## What is expected:
The whole listing should be written out again exactly.

+ + + + +

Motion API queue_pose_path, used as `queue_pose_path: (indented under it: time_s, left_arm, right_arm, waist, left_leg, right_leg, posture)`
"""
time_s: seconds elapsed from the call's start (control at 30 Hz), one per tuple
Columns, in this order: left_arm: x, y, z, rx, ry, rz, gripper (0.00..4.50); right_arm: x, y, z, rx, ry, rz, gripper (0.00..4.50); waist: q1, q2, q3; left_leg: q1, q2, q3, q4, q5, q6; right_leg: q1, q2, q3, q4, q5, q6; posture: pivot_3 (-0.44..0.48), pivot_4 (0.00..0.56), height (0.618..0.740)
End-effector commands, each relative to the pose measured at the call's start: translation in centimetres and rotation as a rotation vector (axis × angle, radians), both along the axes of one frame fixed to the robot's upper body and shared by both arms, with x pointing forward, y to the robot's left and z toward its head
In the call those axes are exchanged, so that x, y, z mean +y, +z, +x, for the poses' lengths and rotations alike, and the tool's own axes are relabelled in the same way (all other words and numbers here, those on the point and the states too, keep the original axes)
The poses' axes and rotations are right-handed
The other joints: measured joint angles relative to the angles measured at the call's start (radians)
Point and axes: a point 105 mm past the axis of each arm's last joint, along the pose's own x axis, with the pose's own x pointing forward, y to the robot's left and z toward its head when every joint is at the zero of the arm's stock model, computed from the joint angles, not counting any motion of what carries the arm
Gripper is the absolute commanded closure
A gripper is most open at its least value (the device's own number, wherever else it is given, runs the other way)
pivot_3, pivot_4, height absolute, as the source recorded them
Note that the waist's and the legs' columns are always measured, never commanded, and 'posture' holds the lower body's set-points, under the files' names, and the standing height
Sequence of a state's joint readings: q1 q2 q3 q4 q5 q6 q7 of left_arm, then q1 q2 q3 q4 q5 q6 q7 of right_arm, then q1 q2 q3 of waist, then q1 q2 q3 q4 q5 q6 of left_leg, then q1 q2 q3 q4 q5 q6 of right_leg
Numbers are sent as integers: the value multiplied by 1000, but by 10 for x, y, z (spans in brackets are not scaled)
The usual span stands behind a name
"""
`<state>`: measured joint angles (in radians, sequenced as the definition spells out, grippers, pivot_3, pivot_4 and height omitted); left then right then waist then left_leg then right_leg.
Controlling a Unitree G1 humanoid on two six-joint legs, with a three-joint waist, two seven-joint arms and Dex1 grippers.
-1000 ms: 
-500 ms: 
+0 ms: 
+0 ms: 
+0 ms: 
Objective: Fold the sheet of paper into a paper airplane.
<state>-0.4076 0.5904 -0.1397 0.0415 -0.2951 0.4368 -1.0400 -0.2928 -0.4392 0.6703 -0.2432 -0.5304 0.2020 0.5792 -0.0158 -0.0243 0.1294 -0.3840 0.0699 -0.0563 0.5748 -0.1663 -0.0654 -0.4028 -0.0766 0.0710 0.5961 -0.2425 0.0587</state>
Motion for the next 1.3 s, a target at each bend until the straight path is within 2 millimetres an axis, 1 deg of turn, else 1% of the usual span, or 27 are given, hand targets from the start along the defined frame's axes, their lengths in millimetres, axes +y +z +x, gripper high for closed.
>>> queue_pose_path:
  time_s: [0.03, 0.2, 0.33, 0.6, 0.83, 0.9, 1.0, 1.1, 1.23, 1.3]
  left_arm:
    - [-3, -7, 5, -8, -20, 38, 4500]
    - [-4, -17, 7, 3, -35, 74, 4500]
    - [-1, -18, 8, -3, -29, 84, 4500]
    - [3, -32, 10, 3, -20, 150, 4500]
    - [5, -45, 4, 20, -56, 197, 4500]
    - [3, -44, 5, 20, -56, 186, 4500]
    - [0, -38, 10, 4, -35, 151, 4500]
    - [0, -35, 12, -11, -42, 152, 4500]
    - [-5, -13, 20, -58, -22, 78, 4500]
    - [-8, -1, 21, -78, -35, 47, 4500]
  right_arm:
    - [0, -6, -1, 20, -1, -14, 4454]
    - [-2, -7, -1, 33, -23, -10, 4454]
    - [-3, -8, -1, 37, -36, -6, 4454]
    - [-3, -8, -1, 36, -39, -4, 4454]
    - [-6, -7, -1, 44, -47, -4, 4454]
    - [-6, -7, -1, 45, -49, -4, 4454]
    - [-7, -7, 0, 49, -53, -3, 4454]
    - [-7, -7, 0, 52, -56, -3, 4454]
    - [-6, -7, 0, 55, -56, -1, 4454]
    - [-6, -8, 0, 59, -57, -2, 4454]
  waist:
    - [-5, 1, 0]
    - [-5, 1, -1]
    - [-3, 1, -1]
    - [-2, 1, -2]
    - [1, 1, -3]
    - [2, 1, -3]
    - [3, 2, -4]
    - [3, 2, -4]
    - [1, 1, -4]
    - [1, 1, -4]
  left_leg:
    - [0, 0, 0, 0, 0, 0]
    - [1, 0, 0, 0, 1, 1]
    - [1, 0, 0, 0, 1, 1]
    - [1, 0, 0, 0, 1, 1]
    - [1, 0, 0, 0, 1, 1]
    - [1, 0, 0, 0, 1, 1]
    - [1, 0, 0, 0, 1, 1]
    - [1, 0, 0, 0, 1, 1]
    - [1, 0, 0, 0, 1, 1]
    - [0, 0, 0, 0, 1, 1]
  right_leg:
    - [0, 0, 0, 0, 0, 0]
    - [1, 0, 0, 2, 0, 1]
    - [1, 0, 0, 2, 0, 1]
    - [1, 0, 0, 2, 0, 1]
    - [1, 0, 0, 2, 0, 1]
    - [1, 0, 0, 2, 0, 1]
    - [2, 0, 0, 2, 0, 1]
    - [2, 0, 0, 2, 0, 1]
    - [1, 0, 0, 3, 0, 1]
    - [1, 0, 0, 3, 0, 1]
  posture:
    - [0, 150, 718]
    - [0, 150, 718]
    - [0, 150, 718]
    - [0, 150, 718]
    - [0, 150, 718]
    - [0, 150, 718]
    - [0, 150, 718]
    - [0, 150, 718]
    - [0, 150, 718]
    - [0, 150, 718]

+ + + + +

## Finished task:
Motion API queue_pose_path, used as `queue_pose_path: (indented under it: time_s, left_arm, right_arm, waist, left_leg, right_leg, posture)`
"""
time_s: seconds elapsed from the call's start (control at 30 Hz), one per tuple
Columns, in this order: left_arm: x, y, z, rx, ry, rz, gripper (0.00..4.50); right_arm: x, y, z, rx, ry, rz, gripper (0.00..4.50); waist: q1, q2, q3; left_leg: q1, q2, q3, q4, q5, q6; right_leg: q1, q2, q3, q4, q5, q6; posture: pivot_3 (-0.44..0.48), pivot_4 (0.00..0.56), height (0.618..0.740)
End-effector commands, each relative to the pose measured at the call's start: translation in centimetres and rotation as a rotation vector (axis × angle, radians), both along the axes of one frame fixed to the robot's upper body and shared by both arms, with x pointing forward, y to the robot's left and z toward its head
In the call those axes are exchanged, so that x, y, z mean +y, +z, +x, for the poses' lengths and rotations alike, and the tool's own axes are relabelled in the same way (all other words and numbers here, those on the point and the states too, keep the original axes)
The poses' axes and rotations are right-handed
The other joints: measured joint angles relative to the angles measured at the call's start (radians)
Point and axes: a point 105 mm past the axis of each arm's last joint, along the pose's own x axis, with the pose's own x pointing forward, y to the robot's left and z toward its head when every joint is at the zero of the arm's stock model, computed from the joint angles, not counting any motion of what carries the arm
Gripper is the absolute commanded closure
A gripper is most open at its least value (the device's own number, wherever else it is given, runs the other way)
pivot_3, pivot_4, height absolute, as the source recorded them
Note that the waist's and the legs' columns are always measured, never commanded, and 'posture' holds the lower body's set-points, under the files' names, and the standing height
Sequence of a state's joint readings: q1 q2 q3 q4 q5 q6 q7 of left_arm, then q1 q2 q3 q4 q5 q6 q7 of right_arm, then q1 q2 q3 of waist, then q1 q2 q3 q4 q5 q6 of left_leg, then q1 q2 q3 q4 q5 q6 of right_leg
Numbers are sent as integers: the value multiplied by 1000, but by 10 for x, y, z (spans in brackets are not scaled)
The usual span stands behind a name
"""
`<state>`: measured joint angles (in radians, sequenced as the definition spells out, grippers, pivot_3, pivot_4 and height omitted); left then right then waist then left_leg then right_leg.
Controlling a Unitree G1 humanoid on two six-joint legs, with a three-joint waist, two seven-joint arms and Dex1 grippers.
-1000 ms: 
-500 ms: 
+0 ms: 
+0 ms: 
+0 ms: 
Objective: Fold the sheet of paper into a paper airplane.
<state>-0.4076 0.5904 -0.1397 0.0415 -0.2951 0.4368 -1.0400 -0.2928 -0.4392 0.6703 -0.2432 -0.5304 0.2020 0.5792 -0.0158 -0.0243 0.1294 -0.3840 0.0699 -0.0563 0.5748 -0.1663 -0.0654 -0.4028 -0.0766 0.0710 0.5961 -0.2425 0.0587</state>
Motion for the next 1.3 s, a target at each bend until the straight path is within 2 millimetres an axis, 1 deg of turn, else 1% of the usual span, or 27 are given, hand targets from the start along the defined frame's axes, their lengths in millimetres, axes +y +z +x, gripper high for closed.
>>> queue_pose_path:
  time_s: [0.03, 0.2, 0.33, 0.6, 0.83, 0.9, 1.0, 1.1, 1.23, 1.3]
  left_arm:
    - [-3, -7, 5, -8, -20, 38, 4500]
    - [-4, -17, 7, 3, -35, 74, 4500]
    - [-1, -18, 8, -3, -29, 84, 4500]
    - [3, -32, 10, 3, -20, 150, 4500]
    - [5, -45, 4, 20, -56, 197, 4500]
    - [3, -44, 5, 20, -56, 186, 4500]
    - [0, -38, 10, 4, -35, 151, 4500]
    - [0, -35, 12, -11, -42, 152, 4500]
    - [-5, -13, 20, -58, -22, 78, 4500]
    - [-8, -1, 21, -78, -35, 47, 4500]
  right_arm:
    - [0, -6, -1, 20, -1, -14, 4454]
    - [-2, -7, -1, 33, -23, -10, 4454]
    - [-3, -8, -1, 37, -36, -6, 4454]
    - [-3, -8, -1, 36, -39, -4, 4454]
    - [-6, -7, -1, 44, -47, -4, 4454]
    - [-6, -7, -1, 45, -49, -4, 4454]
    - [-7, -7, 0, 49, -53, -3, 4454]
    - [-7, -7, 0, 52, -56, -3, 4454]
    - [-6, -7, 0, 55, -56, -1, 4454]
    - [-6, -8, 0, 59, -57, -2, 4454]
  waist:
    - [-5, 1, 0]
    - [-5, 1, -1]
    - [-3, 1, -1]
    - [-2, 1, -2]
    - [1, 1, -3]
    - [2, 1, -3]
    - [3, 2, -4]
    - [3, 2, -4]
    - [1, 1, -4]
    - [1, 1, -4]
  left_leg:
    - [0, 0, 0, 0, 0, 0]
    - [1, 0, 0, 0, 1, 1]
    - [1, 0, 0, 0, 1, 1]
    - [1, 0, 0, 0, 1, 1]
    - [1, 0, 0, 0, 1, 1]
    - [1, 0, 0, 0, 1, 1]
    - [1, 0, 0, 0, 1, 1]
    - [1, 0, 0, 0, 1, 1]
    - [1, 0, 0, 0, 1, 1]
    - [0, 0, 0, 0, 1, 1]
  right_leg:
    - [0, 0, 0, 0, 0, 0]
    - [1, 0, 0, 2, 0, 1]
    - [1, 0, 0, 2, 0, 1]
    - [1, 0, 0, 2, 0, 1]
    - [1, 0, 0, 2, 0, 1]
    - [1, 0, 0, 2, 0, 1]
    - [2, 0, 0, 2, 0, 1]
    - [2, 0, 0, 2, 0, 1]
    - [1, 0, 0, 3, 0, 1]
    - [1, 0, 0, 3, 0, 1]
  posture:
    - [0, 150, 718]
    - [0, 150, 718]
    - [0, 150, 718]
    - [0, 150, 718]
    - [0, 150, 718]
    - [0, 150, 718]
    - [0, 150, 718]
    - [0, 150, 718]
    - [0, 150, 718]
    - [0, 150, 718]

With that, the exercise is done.